Sunday, November 22, 2015

Claire's paper

Using my basis instead of Claire's. Her "tau-tau-tau" vertex is the fourth root of phi times mine.

q = e^i phi/5

Irrational ancilla


This is on page 7. I ran my program on claireirrational.txt
compare:

| n |
% %
% %
% %
| y |
| y

and

(5q + 4q^3 + q^5 + 7q^7) || +
(7q^2 + q^4 + 4q^6 + 5q^8) H

Yes, they're equal!

Those coefficients obviously have the same norm. 
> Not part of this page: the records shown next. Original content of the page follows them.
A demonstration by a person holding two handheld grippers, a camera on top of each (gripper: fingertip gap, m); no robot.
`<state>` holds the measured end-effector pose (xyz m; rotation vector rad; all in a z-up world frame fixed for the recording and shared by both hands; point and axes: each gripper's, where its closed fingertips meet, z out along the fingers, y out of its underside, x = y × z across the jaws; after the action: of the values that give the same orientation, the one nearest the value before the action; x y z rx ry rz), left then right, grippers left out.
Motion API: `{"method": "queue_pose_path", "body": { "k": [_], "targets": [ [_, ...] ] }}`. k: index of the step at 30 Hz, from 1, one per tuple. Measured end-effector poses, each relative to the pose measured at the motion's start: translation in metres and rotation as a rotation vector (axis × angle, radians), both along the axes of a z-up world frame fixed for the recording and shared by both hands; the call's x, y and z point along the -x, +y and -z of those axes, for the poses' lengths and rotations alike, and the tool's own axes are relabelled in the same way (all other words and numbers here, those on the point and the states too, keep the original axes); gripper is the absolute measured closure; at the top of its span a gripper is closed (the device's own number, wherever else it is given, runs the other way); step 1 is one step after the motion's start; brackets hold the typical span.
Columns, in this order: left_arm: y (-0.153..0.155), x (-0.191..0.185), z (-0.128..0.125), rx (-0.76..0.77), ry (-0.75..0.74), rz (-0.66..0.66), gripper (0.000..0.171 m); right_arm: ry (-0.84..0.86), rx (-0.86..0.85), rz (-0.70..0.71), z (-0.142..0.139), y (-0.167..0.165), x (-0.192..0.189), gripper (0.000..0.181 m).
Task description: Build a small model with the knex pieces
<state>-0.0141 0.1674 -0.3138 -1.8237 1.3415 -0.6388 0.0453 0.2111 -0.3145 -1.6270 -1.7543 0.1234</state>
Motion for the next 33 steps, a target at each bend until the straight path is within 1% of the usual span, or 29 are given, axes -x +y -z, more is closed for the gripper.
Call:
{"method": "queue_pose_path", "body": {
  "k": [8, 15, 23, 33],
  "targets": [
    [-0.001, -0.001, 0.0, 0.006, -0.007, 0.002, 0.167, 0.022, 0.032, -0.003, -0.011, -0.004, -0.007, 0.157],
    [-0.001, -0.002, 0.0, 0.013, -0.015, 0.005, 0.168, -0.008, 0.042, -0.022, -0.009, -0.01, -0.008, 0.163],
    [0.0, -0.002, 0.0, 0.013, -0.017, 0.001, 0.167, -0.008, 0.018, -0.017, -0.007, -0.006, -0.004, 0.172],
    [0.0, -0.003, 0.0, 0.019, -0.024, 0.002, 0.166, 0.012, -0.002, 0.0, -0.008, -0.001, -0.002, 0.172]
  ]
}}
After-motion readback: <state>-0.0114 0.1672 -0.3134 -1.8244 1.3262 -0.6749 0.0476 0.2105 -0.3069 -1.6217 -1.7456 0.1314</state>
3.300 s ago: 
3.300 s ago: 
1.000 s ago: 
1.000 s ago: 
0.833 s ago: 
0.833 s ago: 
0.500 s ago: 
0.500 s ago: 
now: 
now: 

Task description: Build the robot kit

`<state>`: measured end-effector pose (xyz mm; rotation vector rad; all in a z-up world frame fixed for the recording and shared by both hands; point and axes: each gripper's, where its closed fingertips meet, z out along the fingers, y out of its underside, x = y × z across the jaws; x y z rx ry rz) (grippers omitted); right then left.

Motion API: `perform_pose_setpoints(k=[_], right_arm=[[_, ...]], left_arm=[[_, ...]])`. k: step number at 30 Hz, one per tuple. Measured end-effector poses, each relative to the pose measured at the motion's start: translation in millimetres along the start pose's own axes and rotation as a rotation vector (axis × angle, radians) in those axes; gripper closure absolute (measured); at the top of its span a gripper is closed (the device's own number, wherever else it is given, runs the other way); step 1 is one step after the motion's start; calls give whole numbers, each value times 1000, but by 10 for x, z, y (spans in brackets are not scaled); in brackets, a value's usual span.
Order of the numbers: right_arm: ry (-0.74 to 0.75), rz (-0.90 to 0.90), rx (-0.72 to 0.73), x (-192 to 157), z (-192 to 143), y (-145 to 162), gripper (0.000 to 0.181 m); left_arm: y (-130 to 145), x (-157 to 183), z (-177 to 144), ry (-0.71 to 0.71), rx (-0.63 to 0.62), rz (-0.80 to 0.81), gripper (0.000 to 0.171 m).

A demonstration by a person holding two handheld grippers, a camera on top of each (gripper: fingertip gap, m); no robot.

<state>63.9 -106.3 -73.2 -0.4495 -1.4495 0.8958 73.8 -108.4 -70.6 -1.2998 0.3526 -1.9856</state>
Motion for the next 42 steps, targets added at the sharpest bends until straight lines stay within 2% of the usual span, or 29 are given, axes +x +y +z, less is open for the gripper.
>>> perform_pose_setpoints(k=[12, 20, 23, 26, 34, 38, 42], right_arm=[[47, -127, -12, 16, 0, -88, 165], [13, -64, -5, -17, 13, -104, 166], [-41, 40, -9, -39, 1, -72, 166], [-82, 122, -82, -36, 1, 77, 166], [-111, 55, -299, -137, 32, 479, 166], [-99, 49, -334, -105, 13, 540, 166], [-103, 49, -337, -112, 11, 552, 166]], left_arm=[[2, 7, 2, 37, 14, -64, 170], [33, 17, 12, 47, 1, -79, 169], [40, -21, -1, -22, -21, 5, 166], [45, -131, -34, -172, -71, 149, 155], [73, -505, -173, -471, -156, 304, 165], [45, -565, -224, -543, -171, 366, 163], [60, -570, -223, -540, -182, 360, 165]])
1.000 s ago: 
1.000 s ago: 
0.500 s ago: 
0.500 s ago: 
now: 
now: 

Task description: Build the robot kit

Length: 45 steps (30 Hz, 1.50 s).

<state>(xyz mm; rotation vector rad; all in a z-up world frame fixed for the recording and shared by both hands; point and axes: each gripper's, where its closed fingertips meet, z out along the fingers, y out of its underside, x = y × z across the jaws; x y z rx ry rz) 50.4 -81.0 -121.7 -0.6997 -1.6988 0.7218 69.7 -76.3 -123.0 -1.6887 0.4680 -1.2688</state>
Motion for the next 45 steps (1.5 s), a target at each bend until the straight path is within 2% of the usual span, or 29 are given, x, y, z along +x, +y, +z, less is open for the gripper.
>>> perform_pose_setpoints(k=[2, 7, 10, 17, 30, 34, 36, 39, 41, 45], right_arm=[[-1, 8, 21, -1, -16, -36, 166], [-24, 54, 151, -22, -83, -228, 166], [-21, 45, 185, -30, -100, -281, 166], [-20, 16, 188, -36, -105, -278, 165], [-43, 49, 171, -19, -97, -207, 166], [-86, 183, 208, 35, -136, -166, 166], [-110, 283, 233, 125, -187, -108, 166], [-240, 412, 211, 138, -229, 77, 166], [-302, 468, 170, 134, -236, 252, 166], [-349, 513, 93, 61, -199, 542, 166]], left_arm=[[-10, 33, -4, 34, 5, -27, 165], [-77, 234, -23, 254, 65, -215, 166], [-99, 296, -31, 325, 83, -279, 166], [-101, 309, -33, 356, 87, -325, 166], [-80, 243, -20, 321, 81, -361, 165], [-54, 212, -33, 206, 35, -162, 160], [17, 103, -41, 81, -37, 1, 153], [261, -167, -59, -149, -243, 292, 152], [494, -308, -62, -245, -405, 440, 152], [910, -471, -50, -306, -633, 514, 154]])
 What's their ratio? I get:

(5 + 4q^2 + q^4 + 7q^6)
over
(7 + q^2 + 4q^4 + 5q^6)
=
(12 + 10q^2 + 3q^4 + 6q^6)/11

This is obviously not a root of unity. I think the only roots of unity in Q[e^i pi/5] are the tenth roots of unity. Otherwise they'd generate a cyclotomic field for a root of unity of order a multiple of 10, which would have to have a larger Euler totient function, hence larger degree extension of Q.

Bell procedure

I'd call this an "unreliable Pauli sigma_x gate". It's only for use on ancillas.


It works, according to clairebell.txt


Irrational phase gate


This is the section "from ancilla to gate".

Start with (input tensor ancilla).

Cap the middle two strands. Then cap the middle two strands again. Done.

First recovery

Suppose the first cap actually fused the two strands into one. The paper said something about measure the last four strands and try again.

Or...

Bring the right two strands together. If they cap then, after one F move, we have

1/phi times input tensor <1-qubit | ancilla >

If they fuse then, after two F moves, we have

1/phi times split-split-input tensor <tau-qubit | ancilla>.

Then do a couple of fuses. In either case, we're back to the input.

Second recovery

Suppose the first cap worked but the second fused.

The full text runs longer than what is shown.